Session and Logout Flow with Hydra SSO (multiple clients)

[sagarshah1983]

Hello everyone,
I have some specific questions in terms of session management from Auth server and client application point of view and the specific flow of logout to understand how does it work in hydra.

Provided, we are using SSO with Hydra and a user performs login into one application and launches another application (different oauth client) but using SSO (using id_token_hint and/or hydra browser session cookie), when user logs out from one application, how does it work?

• Does it maintain different session for the Hydra/OAuth server and the one for Client application itself?
• During logout, does the user log out from both applications? Can we have user session terminated only from the application/client, where he/she performed logout?
• Can logout just happen at the client application level without talking to Hydra at all? What are the pros/cons of this approach?
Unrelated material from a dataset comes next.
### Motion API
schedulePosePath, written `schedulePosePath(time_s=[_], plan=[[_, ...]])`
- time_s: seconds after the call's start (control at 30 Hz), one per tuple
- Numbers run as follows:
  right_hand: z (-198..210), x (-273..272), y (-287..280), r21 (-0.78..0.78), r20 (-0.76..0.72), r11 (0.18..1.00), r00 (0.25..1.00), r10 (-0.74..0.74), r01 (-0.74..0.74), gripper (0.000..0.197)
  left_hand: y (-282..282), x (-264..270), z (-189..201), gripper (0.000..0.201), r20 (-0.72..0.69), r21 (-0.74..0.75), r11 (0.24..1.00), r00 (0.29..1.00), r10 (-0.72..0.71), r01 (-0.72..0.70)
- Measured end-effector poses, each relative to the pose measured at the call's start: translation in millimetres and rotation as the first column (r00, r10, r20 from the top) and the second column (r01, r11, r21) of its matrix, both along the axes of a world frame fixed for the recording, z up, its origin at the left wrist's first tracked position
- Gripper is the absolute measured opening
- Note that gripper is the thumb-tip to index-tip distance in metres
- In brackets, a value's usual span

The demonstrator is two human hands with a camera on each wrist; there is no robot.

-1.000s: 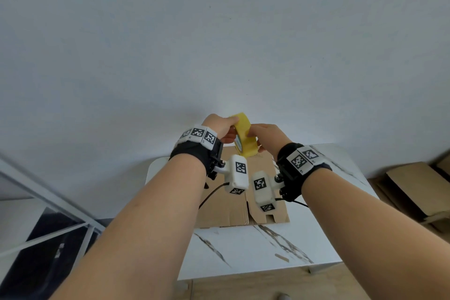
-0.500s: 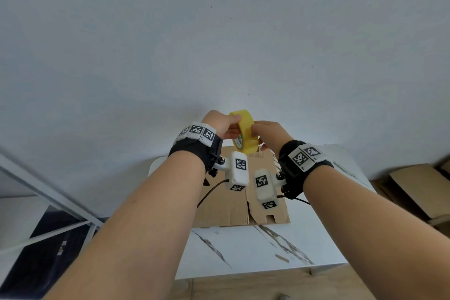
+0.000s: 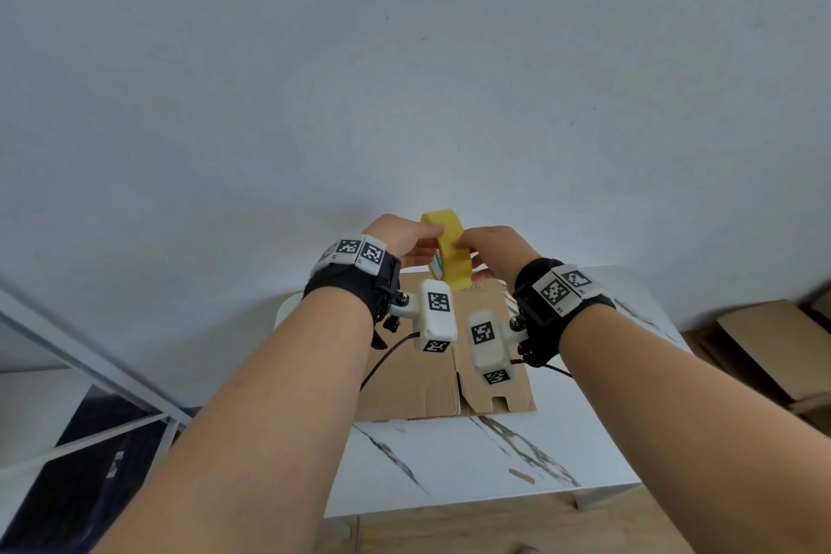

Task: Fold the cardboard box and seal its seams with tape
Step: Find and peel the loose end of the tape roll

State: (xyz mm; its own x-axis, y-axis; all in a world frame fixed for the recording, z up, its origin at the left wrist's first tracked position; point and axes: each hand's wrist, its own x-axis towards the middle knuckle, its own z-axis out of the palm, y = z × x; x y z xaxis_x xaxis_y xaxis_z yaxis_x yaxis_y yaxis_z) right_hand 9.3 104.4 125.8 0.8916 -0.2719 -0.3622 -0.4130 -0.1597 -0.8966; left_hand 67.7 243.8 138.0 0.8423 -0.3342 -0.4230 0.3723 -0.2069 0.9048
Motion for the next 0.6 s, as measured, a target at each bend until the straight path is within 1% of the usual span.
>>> schedulePosePath(time_s=[0.1, 0.23, 0.37, 0.5, 0.6], plan=[[0.5, 0.7, 1.6, 0.006, -0.003, 1.0, 1.0, -0.017, 0.017, 0.017, 0.5, -4.3, -1.6, 0.028, 0.032, -0.006, 0.999, 0.999, -0.034, 0.034], [-0.1, 1.8, 4.6, -0.019, -0.02, 0.999, 0.999, -0.044, 0.043, 0.013, -2.0, -9.0, -0.4, 0.036, 0.031, -0.018, 1.0, 1.0, -0.004, 0.005], [2.1, -0.3, 4.3, -0.02, 0.006, 0.999, 0.999, -0.04, 0.04, 0.011, -4.0, -9.1, 3.2, 0.035, 0.005, -0.053, 0.998, 1.0, 0.027, -0.026], [2.5, -7.5, 2.5, -0.029, 0.049, 1.0, 0.999, 0.003, -0.002, 0.008, -4.1, -5.6, 4.4, 0.034, -0.019, -0.103, 0.991, 0.997, 0.079, -0.08], [0.6, -12.8, 2.2, -0.054, 0.058, 0.998, 0.997, 0.041, -0.038, 0.015, -2.7, -1.8, 3.2, 0.034, -0.027, -0.139, 0.983, 0.992, 0.12, -0.123]])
Can logout url configuration be avoided in Hydra in that case?

Please suggest your views.
Appreciate!

[vinckr]

Hello @sagarshah1983
Hope you are doing well, forgive the late answer to these questions 🙏

1. Does it maintain different session for the Hydra/OAuth server and the one for Client application itself?
   No, but you have two different levels of session in this case - one in the OAuth2 layer at Hydra ( this lets the user do the next OAuth2 request without login), and one in the application layer for the user session (managed by for example something like Ory Kratos)
2. During logout, does the user log out from both applications?
   It would say it makes sense that the user is logged out from both applications which seems to be the default.
3. Can we have user session terminated only from the application/client, where he/she performed logout?
   That should be possible, but I think you manage this in the application sesion layer, not in Hydra.
4. Can logout just happen at the client application level without talking to Hydra at all? What are the pros/cons of this approach?
   Yes I think that would be the default, see 1. I am not sure what cons this approach would have, or how would you do it otherwise?
5. Can logout URL configuration be avoided in Hydra in that case?
   Yes in the above case that handles for example Ory Kratos or similar.

Let me know if something is still unclear.

[vinckr]

Hello @sagarshah1983,
It has been some time, I mark the above as answer now, feel free to post here again if something remained unclear.